As physicians navigate the labyrinth of professional obligations and personal fulfillment, the imperative of combating burnout and nurturing well-being remains paramount. Through fostering a culture of collaboration, relinquishing the myth of individual invincibility, and embracing leisure pursuits, physicians can embark on a journey towards holistic fulfillment and sustainable medical practice.

Shah, recognizing the importance of work-life balance, diligently carves out time to nurture familial connections despite the geographical distance separating him from his loved ones in India. Twice a year, he embarks on the arduous journey from Minnesota to India, prioritizing quality time with family over professional commitments. His upcoming trip holds special significance, marking the first summer visit in over a decade and offering the rare opportunity to savor the succulent sweetness of mangoes in their peak season.

Wooten echoes Shah's sentiments, advocating for the cultivation of a rich and fulfilling life beyond the confines of one's career.

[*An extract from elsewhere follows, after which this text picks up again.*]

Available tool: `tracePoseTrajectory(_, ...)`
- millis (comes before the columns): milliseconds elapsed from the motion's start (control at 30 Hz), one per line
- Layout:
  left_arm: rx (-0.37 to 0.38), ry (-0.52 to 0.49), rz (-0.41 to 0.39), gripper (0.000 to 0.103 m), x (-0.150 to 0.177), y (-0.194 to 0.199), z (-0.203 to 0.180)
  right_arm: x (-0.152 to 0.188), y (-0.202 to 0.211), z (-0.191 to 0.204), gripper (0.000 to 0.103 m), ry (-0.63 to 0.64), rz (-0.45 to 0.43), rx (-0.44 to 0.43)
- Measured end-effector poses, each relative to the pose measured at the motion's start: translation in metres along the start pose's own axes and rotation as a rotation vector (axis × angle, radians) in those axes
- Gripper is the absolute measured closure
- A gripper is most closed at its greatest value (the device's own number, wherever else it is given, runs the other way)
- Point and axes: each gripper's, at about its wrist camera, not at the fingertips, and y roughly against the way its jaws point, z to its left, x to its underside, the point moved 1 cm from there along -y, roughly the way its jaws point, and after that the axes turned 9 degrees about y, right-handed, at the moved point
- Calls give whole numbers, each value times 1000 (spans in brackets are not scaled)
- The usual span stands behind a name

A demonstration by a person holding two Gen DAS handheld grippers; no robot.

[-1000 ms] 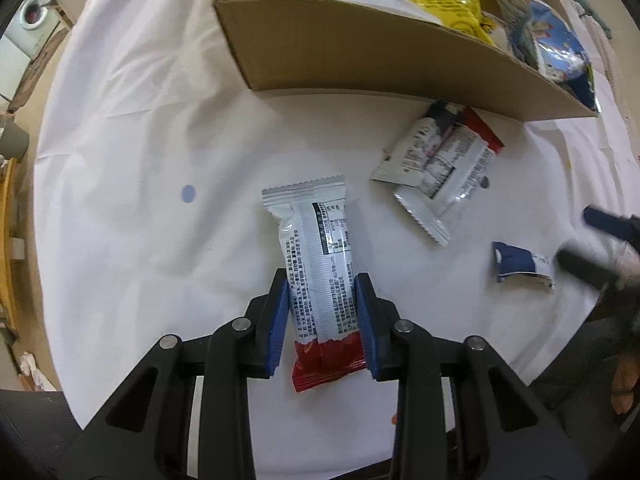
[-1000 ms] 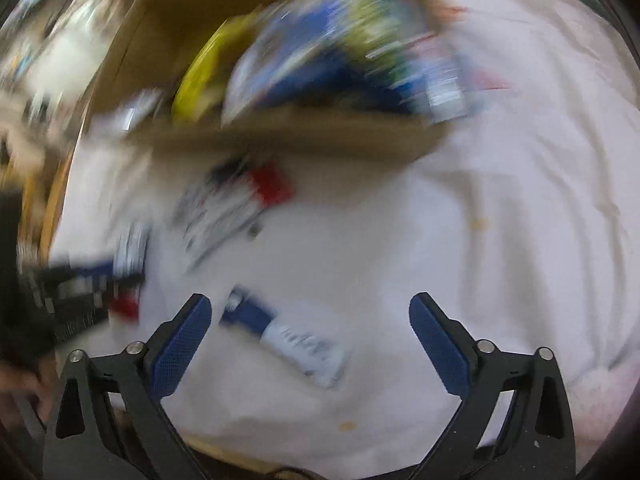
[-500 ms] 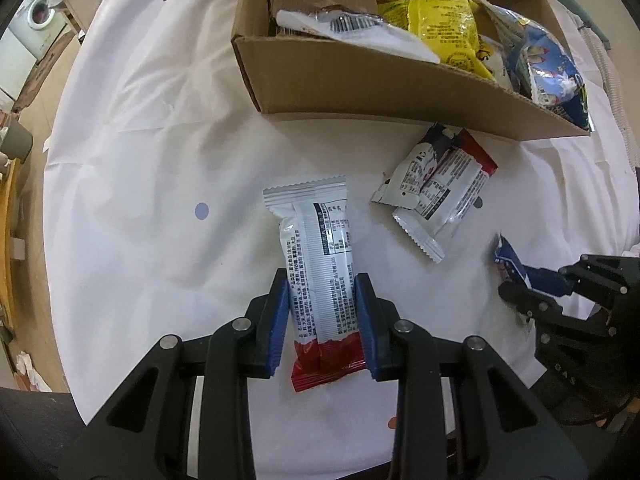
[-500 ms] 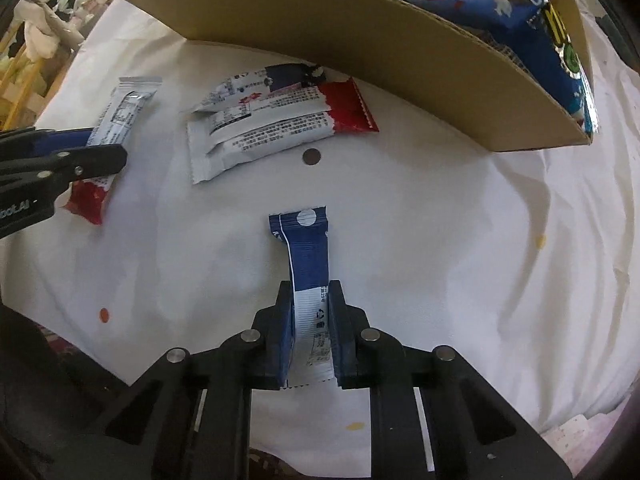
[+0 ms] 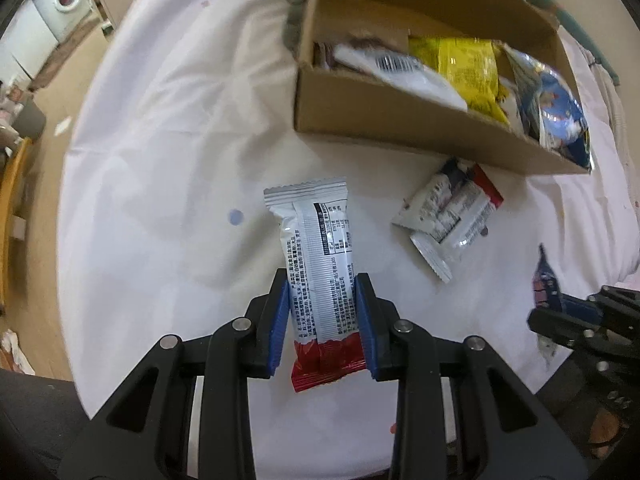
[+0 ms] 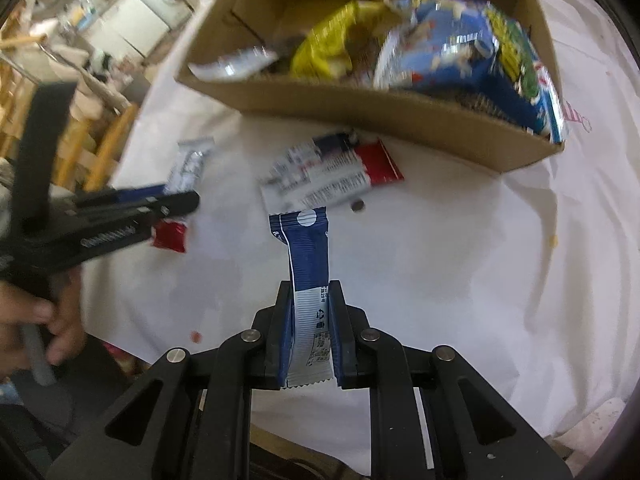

Reflecting on the pervasive institutional ethos ingrained throughout medical education, Wooten emphasizes the importance of actively challenging ingrained norms to reclaim agency over personal well-being.

Mara Gordon, a dedicated family physician based in Camden, New Jersey, and a respected contributor to NPR, underscores the significance of embracing diverse pursuits outside of medicine. Engaging with the online community under the moniker @MaraGordonMD, she exemplifies the multifaceted nature of modern medical practice, championing a holistic approach to professional fulfillment and personal enrichment.

In conclusion, the narratives of physicians like Adi Shah, Lawren Wooten, and Mara Gordon underscore the imperative of prioritizing work-life balance and pursuing diverse interests outside of medicine. These individuals challenge ingrained cultural norms within the medical profession, advocating for a holistic approach to professional fulfillment and personal well-being. By fostering familial connections, nurturing passions beyond the confines of their careers, and actively confronting institutional expectations, they embody a paradigm shift towards a more sustainable and fulfilling medical practice. As the healthcare landscape continues to evolve, their stories serve as poignant reminders of the importance of cultivating a life rich in meaning, connection, and self-care amidst the rigors of medical practice.